Similarly, pointers to qualified or unqualified versions of compatible types shall have the same representation and alignment requirements.27)

27) The same representation and alignment requirements are meant to imply interchangeability as arguments to functions, return values from functions, and members of unions.

And (6.7.2.1/14):

A pointer to a union object, suitably converted, points to each of its members (or if a member is a bitfield, then to the unit in which it resides), and vice versa.

One might conclude that, in this particular case, there is only room for exactly one way to access the elements in the union.



回答2:

My understanding it that the UB can arise only if you try to modify a const-declared object.

So the following code is not UB:

int x = 0;
const int *cp = &x;
int *p = (int*)cp;
*p = 1; /* OK: x is not a const object */

But this is UB:

const int cx = 0;
const int *cp = &cx;
int *p = (int*)cp;
*p = 1; /* UB: cx is const */

The use of a union instead of a cast should not make any difference here.

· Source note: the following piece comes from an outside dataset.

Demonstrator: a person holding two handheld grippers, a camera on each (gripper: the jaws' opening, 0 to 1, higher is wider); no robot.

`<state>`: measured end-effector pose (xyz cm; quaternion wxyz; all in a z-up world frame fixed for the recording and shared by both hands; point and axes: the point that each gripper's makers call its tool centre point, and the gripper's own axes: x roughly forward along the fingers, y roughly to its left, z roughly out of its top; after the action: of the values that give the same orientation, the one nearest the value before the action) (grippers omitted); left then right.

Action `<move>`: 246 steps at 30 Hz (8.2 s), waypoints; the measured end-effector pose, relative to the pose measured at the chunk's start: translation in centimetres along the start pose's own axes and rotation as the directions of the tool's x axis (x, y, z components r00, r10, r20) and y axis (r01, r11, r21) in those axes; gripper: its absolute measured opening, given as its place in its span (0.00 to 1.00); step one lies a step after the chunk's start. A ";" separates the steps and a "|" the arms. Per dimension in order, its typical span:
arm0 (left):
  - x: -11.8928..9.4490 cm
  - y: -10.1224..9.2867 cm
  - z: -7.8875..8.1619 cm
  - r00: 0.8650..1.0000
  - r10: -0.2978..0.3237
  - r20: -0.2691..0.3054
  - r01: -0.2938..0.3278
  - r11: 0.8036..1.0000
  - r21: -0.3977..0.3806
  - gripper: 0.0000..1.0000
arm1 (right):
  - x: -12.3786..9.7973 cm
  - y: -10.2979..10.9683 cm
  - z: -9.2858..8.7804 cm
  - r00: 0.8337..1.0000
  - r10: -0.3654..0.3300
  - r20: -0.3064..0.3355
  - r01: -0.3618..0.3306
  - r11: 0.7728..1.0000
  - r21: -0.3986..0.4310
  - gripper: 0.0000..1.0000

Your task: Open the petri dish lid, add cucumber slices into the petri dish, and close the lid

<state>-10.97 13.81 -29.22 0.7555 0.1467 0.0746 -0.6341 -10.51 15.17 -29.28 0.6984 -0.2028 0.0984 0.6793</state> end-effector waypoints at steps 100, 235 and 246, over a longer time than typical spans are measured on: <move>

From the C99 specs (6.7.3 Type qualifiers):

If an attempt is made to modify an object defined with a const-qualified type through use of an lvalue with non-const-qualified type, the behavior is undefined.



回答3:

The initialization certainly won't cause UB. The conversion between qualified pointer types is explicitly allowed in §6.3.2.3/2 (n1570 (C11)). It's the use of content in that pointer afterwards that cause UB (see @rodrigo's answer).

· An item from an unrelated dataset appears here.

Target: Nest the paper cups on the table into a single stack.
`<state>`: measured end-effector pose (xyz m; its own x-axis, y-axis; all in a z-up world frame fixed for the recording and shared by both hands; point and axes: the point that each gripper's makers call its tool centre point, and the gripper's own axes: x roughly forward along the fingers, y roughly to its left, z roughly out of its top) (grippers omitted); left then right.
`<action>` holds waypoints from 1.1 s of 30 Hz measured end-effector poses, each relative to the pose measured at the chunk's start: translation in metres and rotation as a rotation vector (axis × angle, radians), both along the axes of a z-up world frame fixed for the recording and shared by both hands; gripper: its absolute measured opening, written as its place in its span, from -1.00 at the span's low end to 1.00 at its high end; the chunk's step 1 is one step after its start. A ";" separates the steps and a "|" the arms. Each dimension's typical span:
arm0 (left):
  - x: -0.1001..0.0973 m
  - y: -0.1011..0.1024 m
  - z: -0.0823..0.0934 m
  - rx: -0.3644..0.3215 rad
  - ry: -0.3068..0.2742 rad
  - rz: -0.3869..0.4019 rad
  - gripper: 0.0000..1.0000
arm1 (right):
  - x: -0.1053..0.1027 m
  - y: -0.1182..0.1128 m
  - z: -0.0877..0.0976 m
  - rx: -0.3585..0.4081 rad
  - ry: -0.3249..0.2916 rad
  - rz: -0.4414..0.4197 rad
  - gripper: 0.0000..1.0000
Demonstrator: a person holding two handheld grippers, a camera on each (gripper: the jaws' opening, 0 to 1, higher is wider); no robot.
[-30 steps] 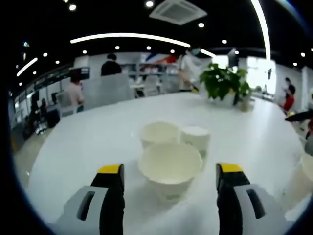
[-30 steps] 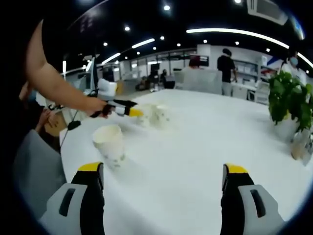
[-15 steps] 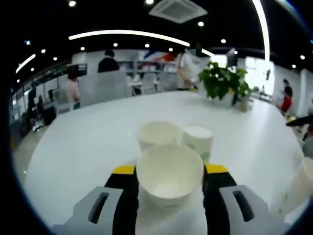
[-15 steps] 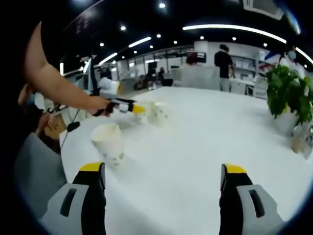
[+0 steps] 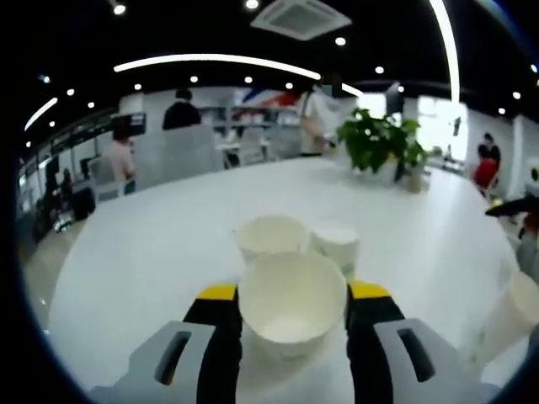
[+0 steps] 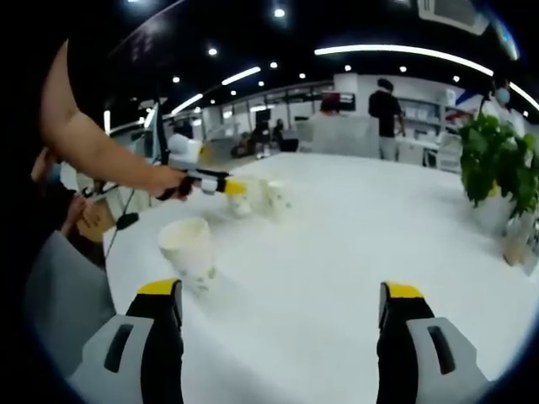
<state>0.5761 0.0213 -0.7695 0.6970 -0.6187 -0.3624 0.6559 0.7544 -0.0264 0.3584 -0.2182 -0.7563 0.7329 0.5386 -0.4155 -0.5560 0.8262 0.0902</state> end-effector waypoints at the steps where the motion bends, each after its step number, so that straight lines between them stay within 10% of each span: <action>1: 0.002 0.002 0.002 -0.001 -0.004 0.002 -0.06 | 0.000 0.000 0.000 -0.001 -0.001 0.002 0.92; 33: 0.033 0.002 0.096 0.008 -0.073 -0.095 -0.11 | -0.001 -0.001 0.001 -0.038 -0.026 0.074 1.00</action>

However, you need an explicit cast to convert a void* to a const void*, because the constraint of simple assignment still require all qualifier on the LHS appear on the RHS.

§6.7.9/11: ... The initial value of the object is that of the expression (after conversion); the same type constraints and conversions as for simple assignment apply, taking the type of the scalar to be the unqualified version of its declared type.

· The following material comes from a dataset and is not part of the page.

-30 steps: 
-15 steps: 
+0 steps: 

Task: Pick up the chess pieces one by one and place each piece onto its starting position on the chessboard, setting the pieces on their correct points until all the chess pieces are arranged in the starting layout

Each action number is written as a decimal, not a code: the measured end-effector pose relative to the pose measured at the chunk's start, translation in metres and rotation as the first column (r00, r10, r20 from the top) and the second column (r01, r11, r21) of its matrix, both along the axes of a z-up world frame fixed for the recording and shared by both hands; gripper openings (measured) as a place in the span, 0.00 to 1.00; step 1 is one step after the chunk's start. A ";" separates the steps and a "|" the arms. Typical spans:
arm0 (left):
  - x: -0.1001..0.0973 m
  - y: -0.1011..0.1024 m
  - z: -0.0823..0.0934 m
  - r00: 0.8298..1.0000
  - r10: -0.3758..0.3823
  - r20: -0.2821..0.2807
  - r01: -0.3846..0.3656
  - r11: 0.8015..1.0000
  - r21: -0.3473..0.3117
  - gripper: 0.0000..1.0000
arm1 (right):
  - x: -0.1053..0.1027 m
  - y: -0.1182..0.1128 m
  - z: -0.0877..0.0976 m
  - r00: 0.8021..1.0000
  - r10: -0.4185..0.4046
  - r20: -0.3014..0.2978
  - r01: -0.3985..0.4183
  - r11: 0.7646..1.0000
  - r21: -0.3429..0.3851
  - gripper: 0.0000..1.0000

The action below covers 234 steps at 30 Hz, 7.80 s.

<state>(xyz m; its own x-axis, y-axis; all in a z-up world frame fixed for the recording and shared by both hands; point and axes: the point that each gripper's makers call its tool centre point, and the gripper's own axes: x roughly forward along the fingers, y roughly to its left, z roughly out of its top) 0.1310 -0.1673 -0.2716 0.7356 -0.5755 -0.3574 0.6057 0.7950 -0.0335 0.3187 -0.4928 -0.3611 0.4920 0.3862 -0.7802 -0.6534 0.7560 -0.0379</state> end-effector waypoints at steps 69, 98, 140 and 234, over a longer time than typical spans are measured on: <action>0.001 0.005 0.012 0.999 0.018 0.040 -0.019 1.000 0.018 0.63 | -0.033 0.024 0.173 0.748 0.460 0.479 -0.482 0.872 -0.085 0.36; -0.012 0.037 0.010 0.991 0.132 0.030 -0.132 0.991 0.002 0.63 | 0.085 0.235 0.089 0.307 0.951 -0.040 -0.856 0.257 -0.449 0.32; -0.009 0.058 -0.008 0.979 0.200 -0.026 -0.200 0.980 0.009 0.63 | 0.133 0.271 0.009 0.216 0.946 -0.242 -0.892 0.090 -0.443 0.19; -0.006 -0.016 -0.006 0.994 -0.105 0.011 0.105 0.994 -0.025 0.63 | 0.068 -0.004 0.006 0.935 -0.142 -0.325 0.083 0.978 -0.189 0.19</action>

§6.5.16.1/1: (Simple Assignment / Contraints)

  • ... both operands are pointers to qualified or unqualified versions of compatible types, and the type pointed to by the left has all the qualifiers of the type pointed to by the right;
  • ... one operand is a pointer to an object type, and the other is a pointer to a qualified or unqualified version of void, and the type pointed to by the left has all the qualifiers of the type pointed to by the right;

I don't know why gcc just gives a warning though.


And for the union trick, yes it's not UB, but still the result is probably unspecified.

§6.5.2.3/3 fn 95: If the member used to read the contents of a union object is not the same as the member last used to store a value in the object, the appropriate part of the object representation of the value is reinterpreted as an object representation in the new type as described in 6.2.6 (a process sometimes called "type punning"). This might be a trap representation.

§6.2.6.1/7: When a value is stored in a member of an object of union type, the bytes of the object representation that do not correspond to that member but do correspond to other members take unspecified values. (* Note: see also §6.5.2.3/6 for an exception, but it doesn't apply here)


The corresponding sections in n1124 (C99) are

  • C11 §6.3.2.3/2 = C99 §6.3.2.3/2
  • C11 §6.7.9/11 = C99 §6.7.8/11
  • C11 §6.5.16.1/1 = C99 §6.5.16.1/1
  • C11 §6.5.2.3/3 fn 95 = missing ("type punning" doesn't appear in C99)
  • C11 §6.2.6.1/7 = C99 §6.2.6.1/7


回答4:

Don't cast it at all. It's a pointer to const which means that attempting to modify the data is not allowed and in many implementations will cause the program to crash if the pointer points to unmodifiable memory. Even if you know the memmory can be modified, there may be other pointers to it that do not expect it to change e.g. if it is part of the storage of a logically immutable string.

The warning is there for good reason.

If you need to modify the content of a const pointer, the portable safe way to do it is first to copy the memory it points to and then modify that.